Which lines run from the start of the data below to the line containing "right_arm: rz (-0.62"? Set them down exactly, with none added.

---- SOURCE MATERIAL

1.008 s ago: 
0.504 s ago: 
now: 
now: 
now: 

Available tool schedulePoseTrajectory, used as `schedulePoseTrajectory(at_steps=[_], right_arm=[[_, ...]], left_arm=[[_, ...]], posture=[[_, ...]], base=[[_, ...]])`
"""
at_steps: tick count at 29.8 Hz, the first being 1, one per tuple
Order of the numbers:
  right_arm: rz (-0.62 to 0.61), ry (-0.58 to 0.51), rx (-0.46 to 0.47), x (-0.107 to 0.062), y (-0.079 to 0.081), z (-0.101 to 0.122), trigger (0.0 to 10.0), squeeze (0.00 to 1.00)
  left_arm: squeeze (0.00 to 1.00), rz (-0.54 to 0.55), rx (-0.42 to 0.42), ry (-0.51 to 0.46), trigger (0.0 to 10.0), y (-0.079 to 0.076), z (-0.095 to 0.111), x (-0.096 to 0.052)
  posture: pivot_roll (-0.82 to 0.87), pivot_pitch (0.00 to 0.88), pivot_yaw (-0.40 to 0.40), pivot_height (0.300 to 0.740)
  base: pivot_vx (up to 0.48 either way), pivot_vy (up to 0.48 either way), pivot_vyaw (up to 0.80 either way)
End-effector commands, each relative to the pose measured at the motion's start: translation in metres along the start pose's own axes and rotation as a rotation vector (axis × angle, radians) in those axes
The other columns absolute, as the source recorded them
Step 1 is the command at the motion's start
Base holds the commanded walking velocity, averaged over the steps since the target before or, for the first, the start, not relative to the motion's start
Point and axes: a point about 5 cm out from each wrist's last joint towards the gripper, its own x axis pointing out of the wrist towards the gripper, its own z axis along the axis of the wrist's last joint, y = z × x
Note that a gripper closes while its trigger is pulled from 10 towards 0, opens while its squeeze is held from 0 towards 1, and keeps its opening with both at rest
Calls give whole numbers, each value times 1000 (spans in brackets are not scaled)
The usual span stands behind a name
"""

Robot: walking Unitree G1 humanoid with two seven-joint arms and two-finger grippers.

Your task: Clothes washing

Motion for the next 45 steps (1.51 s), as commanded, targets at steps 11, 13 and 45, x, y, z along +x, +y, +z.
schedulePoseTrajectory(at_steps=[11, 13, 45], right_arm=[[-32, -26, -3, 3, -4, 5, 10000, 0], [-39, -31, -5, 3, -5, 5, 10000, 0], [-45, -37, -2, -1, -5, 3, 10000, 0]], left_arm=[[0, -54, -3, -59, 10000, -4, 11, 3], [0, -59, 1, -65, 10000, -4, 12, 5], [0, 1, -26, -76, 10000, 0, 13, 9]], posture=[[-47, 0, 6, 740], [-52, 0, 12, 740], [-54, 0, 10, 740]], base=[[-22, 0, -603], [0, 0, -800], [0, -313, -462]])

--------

ANSWER SPACE:
1.008 s ago: 
0.504 s ago: 
now: 
now: 
now: 

Available tool schedulePoseTrajectory, used as `schedulePoseTrajectory(at_steps=[_], right_arm=[[_, ...]], left_arm=[[_, ...]], posture=[[_, ...]], base=[[_, ...]])`
"""
at_steps: tick count at 29.8 Hz, the first being 1, one per tuple
Order of the numbers:
  right_arm: rz (-0.62 to 0.61), ry (-0.58 to 0.51), rx (-0.46 to 0.47), x (-0.107 to 0.062), y (-0.079 to 0.081), z (-0.101 to 0.122), trigger (0.0 to 10.0), squeeze (0.00 to 1.00)

This answer requires nothing more.